Records from a data source
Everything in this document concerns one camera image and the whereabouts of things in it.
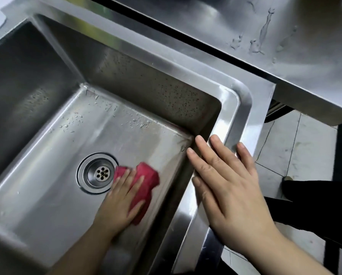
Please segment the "black table leg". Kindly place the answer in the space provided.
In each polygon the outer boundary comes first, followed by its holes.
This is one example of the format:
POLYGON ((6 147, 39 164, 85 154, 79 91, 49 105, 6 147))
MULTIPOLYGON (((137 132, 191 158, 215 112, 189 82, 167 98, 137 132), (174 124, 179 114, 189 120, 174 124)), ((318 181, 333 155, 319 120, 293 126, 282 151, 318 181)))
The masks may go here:
MULTIPOLYGON (((334 158, 334 169, 333 169, 333 180, 342 183, 342 124, 338 125, 337 129, 337 142, 336 142, 336 151, 334 158)), ((339 268, 339 258, 340 258, 340 246, 337 243, 332 241, 331 249, 333 252, 332 255, 332 272, 334 275, 338 275, 339 268)))

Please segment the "person's black trouser leg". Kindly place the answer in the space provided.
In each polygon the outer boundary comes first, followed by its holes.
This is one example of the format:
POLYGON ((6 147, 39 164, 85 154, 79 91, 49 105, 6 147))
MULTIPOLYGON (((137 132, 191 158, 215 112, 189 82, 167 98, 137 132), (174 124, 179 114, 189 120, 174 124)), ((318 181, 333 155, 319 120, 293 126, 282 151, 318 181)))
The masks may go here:
POLYGON ((275 222, 310 231, 342 249, 342 182, 283 181, 288 200, 265 197, 275 222))

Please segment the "person's right forearm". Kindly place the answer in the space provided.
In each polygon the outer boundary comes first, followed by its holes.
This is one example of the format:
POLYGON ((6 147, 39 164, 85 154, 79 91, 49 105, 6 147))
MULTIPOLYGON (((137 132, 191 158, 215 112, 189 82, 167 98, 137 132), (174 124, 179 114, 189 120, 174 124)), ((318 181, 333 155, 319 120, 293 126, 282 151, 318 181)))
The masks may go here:
POLYGON ((245 230, 228 247, 243 255, 261 275, 334 275, 273 224, 245 230))

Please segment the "person's right hand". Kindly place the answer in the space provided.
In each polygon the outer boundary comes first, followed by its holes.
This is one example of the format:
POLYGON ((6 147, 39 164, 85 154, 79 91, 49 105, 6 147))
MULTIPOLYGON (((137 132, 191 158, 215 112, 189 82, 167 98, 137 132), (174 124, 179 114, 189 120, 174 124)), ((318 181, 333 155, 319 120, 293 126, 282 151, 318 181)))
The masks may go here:
POLYGON ((228 247, 245 230, 263 230, 274 224, 259 182, 244 176, 239 155, 227 148, 217 135, 210 137, 211 148, 227 165, 226 171, 217 172, 202 156, 187 149, 187 157, 204 180, 217 202, 217 217, 210 226, 222 243, 228 247))

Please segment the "round metal drain strainer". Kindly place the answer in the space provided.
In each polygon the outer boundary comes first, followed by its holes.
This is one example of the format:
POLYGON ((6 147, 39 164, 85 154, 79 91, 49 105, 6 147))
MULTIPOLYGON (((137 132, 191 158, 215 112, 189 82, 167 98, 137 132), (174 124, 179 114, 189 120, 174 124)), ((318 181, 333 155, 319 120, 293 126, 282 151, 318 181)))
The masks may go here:
POLYGON ((108 192, 113 184, 118 161, 108 153, 93 153, 82 160, 76 172, 79 188, 85 193, 99 195, 108 192))

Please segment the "person's left hand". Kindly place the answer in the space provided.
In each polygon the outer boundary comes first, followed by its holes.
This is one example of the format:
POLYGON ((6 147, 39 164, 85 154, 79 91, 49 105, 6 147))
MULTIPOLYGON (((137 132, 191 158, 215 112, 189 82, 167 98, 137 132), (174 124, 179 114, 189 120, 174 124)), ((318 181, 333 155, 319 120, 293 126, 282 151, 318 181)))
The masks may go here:
POLYGON ((103 203, 101 204, 92 227, 101 229, 107 235, 115 236, 122 230, 124 230, 132 220, 125 220, 125 228, 120 228, 115 224, 115 218, 120 218, 120 207, 124 207, 123 213, 128 214, 128 203, 131 203, 134 195, 137 193, 138 188, 142 184, 143 178, 137 181, 135 185, 128 191, 128 187, 131 185, 134 176, 136 174, 136 169, 128 169, 125 174, 114 183, 112 190, 105 197, 103 203))

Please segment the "stainless steel table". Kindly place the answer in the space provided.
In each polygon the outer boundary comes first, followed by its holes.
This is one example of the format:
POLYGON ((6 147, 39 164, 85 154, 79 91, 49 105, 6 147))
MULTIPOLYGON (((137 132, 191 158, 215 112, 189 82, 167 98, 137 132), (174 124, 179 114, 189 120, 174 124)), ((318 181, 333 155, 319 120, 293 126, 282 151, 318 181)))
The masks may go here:
POLYGON ((276 84, 273 98, 342 124, 342 0, 93 0, 276 84))

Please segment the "person's left forearm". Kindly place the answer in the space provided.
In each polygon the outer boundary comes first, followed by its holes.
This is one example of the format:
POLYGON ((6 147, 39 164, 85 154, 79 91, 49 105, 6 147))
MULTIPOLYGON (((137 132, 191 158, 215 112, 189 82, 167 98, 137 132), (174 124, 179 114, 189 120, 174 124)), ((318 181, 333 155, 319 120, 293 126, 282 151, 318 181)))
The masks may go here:
POLYGON ((93 224, 46 275, 96 275, 119 230, 93 224))

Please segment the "stainless steel sink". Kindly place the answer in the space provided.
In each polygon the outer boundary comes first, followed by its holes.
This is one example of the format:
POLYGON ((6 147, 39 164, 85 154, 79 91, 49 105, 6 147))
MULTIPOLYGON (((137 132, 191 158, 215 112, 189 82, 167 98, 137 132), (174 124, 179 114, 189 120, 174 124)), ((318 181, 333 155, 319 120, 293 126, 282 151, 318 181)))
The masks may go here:
POLYGON ((160 178, 100 274, 214 273, 223 246, 186 150, 216 134, 254 153, 273 87, 90 0, 7 0, 2 12, 0 275, 44 275, 90 227, 110 190, 85 193, 76 172, 97 152, 160 178))

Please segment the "red cleaning cloth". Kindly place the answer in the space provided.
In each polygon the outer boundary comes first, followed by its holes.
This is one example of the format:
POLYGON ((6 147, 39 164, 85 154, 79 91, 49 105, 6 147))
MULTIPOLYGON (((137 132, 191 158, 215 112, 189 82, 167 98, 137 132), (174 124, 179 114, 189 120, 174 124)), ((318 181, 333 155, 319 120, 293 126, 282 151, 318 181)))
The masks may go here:
MULTIPOLYGON (((116 183, 128 170, 127 166, 117 166, 114 172, 114 182, 116 183)), ((131 185, 128 187, 128 191, 131 190, 133 185, 137 183, 138 180, 143 178, 141 186, 138 188, 137 193, 134 195, 131 203, 128 203, 128 210, 131 212, 138 203, 143 202, 143 206, 139 210, 138 214, 132 220, 133 225, 138 225, 143 217, 145 216, 152 199, 152 190, 159 185, 159 174, 148 164, 141 162, 136 166, 136 174, 131 185)), ((115 218, 115 224, 120 226, 120 228, 125 228, 125 220, 127 215, 123 213, 124 207, 120 207, 120 218, 115 218)))

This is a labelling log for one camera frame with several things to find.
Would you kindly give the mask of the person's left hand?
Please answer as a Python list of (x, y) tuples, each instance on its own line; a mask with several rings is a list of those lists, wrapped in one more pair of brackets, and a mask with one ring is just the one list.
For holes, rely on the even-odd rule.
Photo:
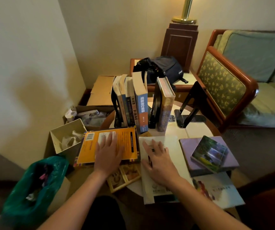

## Exercise aim
Where a line in the entries holds the word "left", copy that line.

## The completed task
Please segment the "person's left hand". Kindly place the answer in the space provided.
Please segment the "person's left forearm". Kindly place the answer in the space provided.
Would you kindly give the mask of the person's left hand?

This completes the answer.